From my perspective I think it is known as I’ve seen it mentioned a few times in the books and courses I’ve done - pretty sure @sasajuric mentions it a few times in Elixir in Action.

However, what I don’t think is well known is what you said in your other post - that it could well be a much better way to store certain kind of data.

Norbert has split your post into a dedicated thread so I’ll add your original post as a quote to your post above.


#14

Yeah, I’ve used :erlang.term_to_binary to implement a very simple ad-hoc database. My main motivation in the book was to keep things simple. Using a full-blown database would have required installation of some piece of software, introduction of mix project and OTP application, and addition of another dependency. I definitely didn’t want to deal with all that in the chapter which explains GenServer :smiley:

I also occasionally reach for term_to_binary in real life, for some simple nice-to-have short-term persistency. I think it’s a great no-ceremony, no-impedance-mismatch fit for such scenarios.

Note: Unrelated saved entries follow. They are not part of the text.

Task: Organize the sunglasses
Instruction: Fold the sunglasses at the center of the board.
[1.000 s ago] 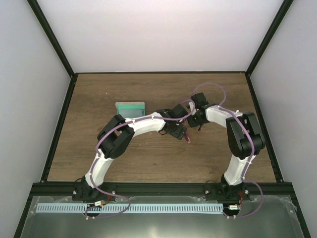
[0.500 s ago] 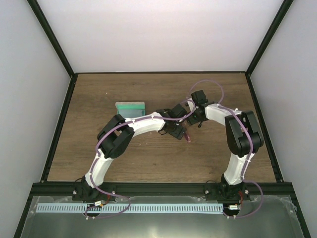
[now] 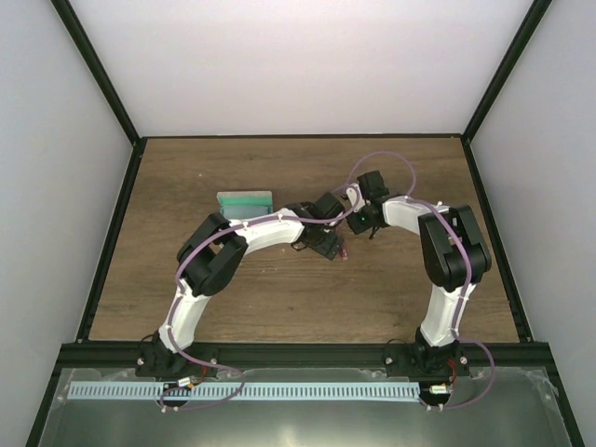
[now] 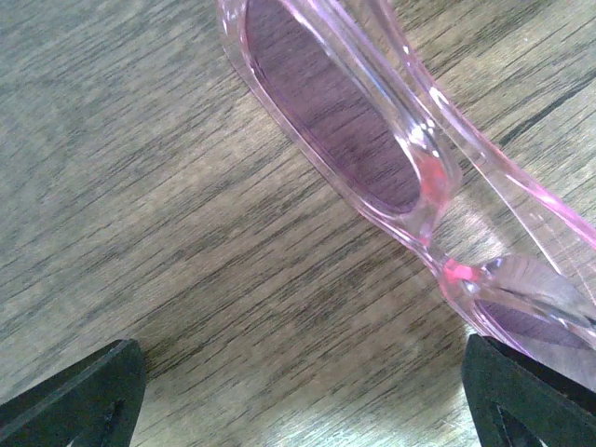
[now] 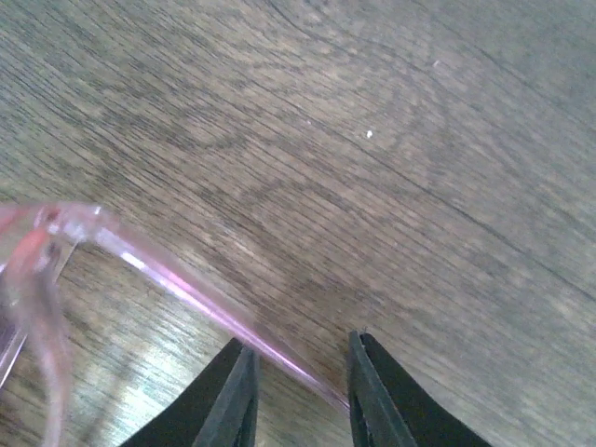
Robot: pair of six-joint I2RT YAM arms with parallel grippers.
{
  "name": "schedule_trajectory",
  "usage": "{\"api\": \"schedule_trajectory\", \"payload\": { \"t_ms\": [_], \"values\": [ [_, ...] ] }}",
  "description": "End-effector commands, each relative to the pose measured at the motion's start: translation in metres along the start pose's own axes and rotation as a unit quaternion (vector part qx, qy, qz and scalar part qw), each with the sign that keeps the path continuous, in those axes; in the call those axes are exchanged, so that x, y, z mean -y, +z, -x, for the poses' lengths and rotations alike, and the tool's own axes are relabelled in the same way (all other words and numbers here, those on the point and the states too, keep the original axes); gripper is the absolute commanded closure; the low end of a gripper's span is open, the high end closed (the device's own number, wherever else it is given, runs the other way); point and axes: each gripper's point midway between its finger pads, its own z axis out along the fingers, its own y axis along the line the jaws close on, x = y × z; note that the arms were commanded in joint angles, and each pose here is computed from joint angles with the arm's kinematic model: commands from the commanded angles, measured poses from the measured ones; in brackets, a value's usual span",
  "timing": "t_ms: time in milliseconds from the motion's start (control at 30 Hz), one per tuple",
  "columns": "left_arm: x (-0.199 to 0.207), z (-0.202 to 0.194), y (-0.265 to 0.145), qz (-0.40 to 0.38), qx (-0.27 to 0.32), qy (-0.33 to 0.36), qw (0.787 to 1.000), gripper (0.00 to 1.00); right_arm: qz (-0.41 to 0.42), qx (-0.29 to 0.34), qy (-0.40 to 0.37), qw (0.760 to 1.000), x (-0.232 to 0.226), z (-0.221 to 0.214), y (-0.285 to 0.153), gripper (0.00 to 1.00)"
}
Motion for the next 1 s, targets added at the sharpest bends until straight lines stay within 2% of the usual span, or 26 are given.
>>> {"api": "schedule_trajectory", "payload": {
  "t_ms": [0, 67, 200, 267, 600, 633, 700, 867, 967],
  "values": [
    [-0.008, -0.035, 0.016, 0.001, -0.059, -0.008, 0.998, 0.05, 0.005, -0.039, 0.018, 0.999, -0.009, -0.027, 0.001, 0.74],
    [-0.007, -0.035, 0.018, -0.003, -0.06, -0.009, 0.998, 0.05, 0.013, -0.038, 0.024, 0.999, -0.016, -0.027, -0.004, 0.75],
    [-0.003, -0.035, 0.024, -0.012, -0.061, -0.014, 0.998, 0.05, 0.017, -0.052, 0.044, 0.998, -0.028, -0.031, -0.01, 0.93],
    [0.0, -0.034, 0.026, -0.017, -0.06, -0.017, 0.998, 0.05, 0.024, -0.062, 0.062, 0.996, -0.034, -0.035, -0.011, 0.99],
    [0.004, -0.035, 0.033, -0.028, -0.064, -0.026, 0.997, 0.05, 0.098, -0.062, 0.142, 0.983, -0.077, -0.028, -0.018, 0.99],
    [0.004, -0.035, 0.032, -0.028, -0.063, -0.026, 0.997, 0.05, 0.098, -0.062, 0.145, 0.983, -0.078, -0.027, -0.019, 0.95],
    [0.003, -0.035, 0.031, -0.026, -0.063, -0.027, 0.997, 0.05, 0.077, -0.062, 0.147, 0.984, -0.071, -0.028, -0.021, 0.8],
    [-0.014, -0.042, 0.012, -0.005, -0.048, -0.039, 0.998, 0.05, 0.032, -0.052, 0.129, 0.99, -0.054, -0.023, -0.038, 0.72],
    [-0.024, -0.043, -0.007, 0.006, -0.029, -0.048, 0.998, 0.05, 0.039, -0.021, 0.125, 0.991, -0.055, -0.006, -0.056, 0.6]
  ]
}}
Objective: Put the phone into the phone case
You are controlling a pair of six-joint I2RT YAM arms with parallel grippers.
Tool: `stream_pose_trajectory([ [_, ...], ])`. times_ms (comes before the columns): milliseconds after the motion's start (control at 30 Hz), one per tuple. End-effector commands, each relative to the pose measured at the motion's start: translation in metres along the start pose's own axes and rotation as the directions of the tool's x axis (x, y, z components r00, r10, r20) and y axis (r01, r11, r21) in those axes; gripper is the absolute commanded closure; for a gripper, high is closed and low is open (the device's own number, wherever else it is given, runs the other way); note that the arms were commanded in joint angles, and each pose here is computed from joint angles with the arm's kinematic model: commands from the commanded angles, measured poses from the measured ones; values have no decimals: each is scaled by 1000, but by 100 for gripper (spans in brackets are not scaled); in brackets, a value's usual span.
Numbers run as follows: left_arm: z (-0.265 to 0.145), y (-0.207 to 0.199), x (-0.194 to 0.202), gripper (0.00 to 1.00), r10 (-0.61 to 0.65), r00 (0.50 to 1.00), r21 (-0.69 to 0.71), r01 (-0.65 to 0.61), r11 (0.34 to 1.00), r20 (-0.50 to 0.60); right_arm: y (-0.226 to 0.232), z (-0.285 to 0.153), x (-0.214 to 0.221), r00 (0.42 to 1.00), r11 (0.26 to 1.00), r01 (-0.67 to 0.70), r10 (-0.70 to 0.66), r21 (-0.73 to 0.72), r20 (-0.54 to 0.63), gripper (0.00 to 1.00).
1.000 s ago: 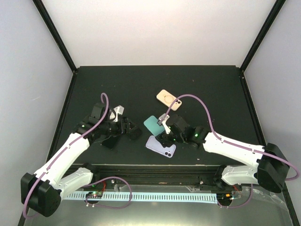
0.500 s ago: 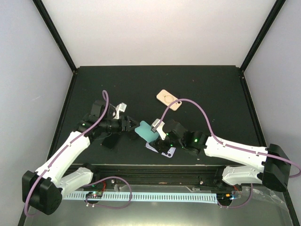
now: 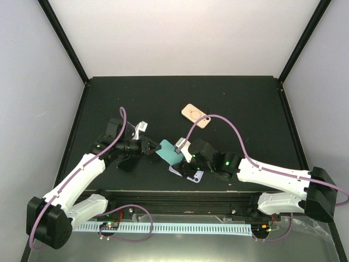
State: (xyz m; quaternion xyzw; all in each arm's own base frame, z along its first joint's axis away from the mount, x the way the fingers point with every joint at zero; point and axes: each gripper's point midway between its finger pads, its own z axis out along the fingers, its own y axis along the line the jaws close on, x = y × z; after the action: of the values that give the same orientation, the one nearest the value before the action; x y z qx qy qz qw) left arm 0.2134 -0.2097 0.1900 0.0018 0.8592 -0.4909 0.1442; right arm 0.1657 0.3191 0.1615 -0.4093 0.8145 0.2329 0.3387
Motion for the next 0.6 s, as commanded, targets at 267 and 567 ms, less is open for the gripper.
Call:
stream_pose_trajectory([
  [267,-3,-13,0,98,-36,999,70,36,997,4,-4,-31,-45,985,998,28,-36,51,169,16],
  [567,-8,-17,-1,98,-99,995,89,97,991,25,-5,-64,-57,944,977,140,-180,158,276,19],
])
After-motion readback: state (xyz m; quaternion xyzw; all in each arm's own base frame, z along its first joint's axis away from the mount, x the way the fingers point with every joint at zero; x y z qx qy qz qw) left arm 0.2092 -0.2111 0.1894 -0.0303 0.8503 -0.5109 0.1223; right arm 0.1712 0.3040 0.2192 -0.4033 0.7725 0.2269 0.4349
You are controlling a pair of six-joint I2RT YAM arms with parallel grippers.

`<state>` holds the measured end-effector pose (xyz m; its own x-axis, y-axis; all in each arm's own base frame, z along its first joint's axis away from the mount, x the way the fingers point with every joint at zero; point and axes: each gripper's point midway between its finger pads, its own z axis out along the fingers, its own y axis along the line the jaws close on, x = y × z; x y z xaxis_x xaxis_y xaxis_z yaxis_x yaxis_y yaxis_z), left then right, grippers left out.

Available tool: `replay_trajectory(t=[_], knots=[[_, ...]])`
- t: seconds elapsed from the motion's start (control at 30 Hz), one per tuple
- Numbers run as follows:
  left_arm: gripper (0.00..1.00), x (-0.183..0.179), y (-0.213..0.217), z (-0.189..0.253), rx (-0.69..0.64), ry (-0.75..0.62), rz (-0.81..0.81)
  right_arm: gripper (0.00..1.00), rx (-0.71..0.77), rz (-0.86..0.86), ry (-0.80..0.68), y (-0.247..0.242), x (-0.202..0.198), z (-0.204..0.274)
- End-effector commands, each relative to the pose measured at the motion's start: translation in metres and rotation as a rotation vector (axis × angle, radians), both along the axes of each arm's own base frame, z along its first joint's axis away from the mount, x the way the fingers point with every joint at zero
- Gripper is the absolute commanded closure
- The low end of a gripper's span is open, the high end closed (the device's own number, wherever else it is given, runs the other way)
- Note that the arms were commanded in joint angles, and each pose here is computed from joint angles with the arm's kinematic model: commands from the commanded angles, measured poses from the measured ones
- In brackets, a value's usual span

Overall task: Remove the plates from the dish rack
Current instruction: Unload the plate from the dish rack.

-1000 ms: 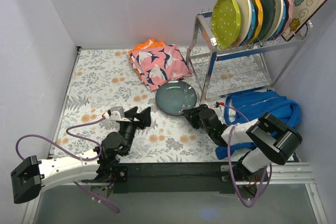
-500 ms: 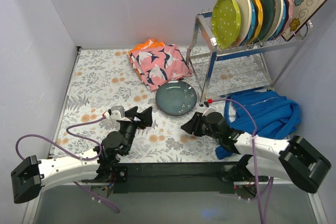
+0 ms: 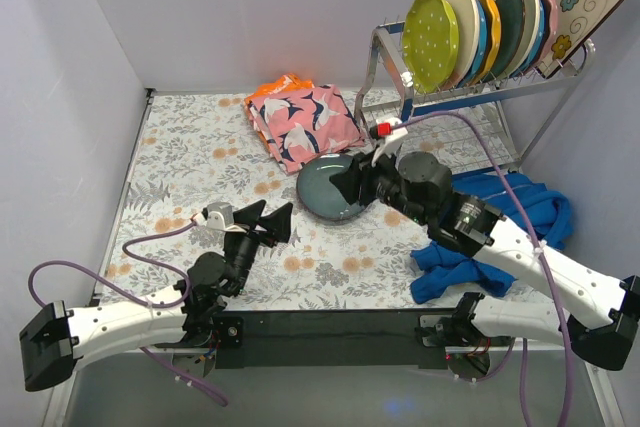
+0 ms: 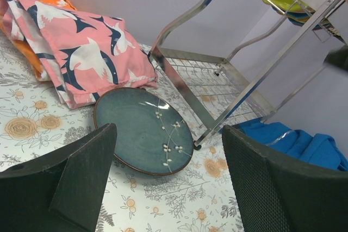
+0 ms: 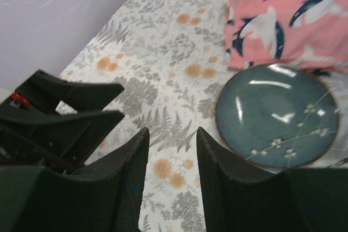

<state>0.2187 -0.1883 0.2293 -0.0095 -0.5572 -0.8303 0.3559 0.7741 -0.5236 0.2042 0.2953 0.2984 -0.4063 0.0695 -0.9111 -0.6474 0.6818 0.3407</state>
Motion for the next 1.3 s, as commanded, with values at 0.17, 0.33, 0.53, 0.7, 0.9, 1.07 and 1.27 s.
replay_trajectory(t=[0.17,0.33,0.53,0.7,0.9,1.07,1.27], knots=[[0.24,0.001,-0.007,-0.004,0.054,0.002,-0.013,0.54,-0.214,-0.357,-0.372,-0.033,0.079,0.131],[0.24,-0.002,-0.006,0.000,0.040,-0.015,-0.028,0.53,-0.459,-0.560,-0.522,-0.068,0.115,0.173],[0.24,-0.001,-0.009,0.000,0.050,-0.015,-0.035,0.52,-0.396,-0.599,-0.514,-0.113,0.171,0.213],[0.25,-0.001,-0.011,-0.001,0.057,-0.013,-0.038,0.49,-0.391,-0.640,-0.469,-0.156,0.198,0.217],[0.25,-0.001,-0.013,0.000,0.061,-0.015,-0.048,0.43,-0.301,-0.621,-0.415,-0.195,0.209,0.210],[0.25,-0.001,-0.015,-0.002,0.070,-0.012,-0.049,0.41,-0.298,-0.603,-0.415,-0.195,0.206,0.208],[0.25,-0.001,-0.014,-0.002,0.072,-0.013,-0.047,0.41,-0.241,-0.573,-0.457,-0.191,0.190,0.229]])
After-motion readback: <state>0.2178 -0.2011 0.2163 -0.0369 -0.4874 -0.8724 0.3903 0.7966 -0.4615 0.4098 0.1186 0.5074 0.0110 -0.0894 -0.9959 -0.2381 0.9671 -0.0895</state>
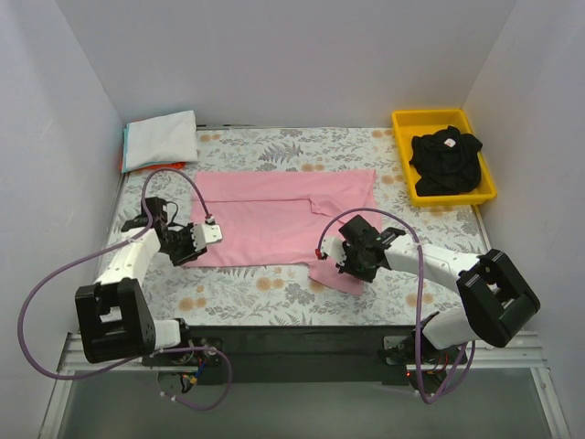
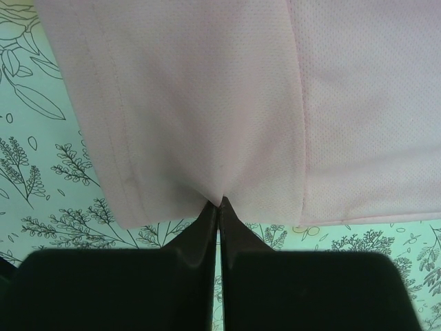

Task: Fold and stack the t-shirts
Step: Fold the tshirt

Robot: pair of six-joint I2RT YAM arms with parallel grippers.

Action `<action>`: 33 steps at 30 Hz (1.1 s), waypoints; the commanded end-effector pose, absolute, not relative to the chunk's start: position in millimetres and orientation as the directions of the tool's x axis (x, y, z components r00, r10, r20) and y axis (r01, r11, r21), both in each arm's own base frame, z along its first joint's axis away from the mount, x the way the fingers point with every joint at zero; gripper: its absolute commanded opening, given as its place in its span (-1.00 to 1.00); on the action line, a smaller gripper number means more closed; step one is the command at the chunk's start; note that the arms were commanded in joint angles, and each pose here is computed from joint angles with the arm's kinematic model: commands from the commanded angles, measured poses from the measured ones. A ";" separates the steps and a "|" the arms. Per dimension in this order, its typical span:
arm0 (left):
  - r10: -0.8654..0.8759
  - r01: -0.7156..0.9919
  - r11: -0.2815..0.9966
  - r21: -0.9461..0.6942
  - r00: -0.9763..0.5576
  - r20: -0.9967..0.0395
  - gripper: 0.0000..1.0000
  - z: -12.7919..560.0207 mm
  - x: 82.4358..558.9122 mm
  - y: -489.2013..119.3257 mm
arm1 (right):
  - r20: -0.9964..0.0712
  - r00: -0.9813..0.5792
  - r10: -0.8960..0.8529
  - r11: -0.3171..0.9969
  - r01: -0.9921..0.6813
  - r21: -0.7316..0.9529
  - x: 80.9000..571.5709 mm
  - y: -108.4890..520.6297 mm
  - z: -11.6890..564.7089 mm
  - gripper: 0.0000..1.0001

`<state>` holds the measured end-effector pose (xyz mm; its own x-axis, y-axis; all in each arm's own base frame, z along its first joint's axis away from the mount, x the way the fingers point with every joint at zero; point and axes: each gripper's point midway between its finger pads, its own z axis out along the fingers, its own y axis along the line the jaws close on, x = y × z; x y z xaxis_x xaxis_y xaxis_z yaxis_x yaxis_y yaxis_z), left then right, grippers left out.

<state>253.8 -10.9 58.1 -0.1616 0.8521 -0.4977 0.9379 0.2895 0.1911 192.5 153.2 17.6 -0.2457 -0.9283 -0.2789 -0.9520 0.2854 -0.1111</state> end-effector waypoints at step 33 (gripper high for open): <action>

We almost ended up storing encoded terms to PostgreSQL in one case, but we decided against it, since we were worried about possible future changes to the format. I saw somewhere (can’t remember where though), that the format rarely changes, but that it can still happen.


#15

The phoenix long poll transport for channels uses term_to_binary to encode the long poll server pid and send it back to the client. When they repoll, we binary_to_term back into a pid to ask the server if it has any messages for us, which has been a fun way to use these features :slight_smile:


#16

Agreed! At Aircloak we have two Elixir systems chatting over the socket connection (detailed explanation is in this post). For a long time, we just shipped JSONs over the wire, but at some point we noticed that encoding takes a long time for large payload. After some measurements, we replaced it with term_to_binary/binary_to_term, since it was much faster (even faster than jiffy). As an added bonus there is no impedance mismatch between the data being exchanged :slight_smile:


#17

These functions existed in Kernel ~4 years ago and were removed here probably to make the standard library more concise: https://github.com/elixir-lang/elixir/issues/2003

I agree with your proposal term_to_binary and binary_to_term should be re-added to Kernel but also understand it’s tough to know where to draw the line in regards to the breadth of the stdlib… especially auto-imported Kernel functions.


#18

One should take care, though, when using binary_to_term on data received from the network. The deserialization itself can create resources that are limited in the system, thus leading to DoS (atoms being the primary element). There’s also the issue that it allows for a gzip compression of the data, so it is potentially susceptible to a zip-bomb attack.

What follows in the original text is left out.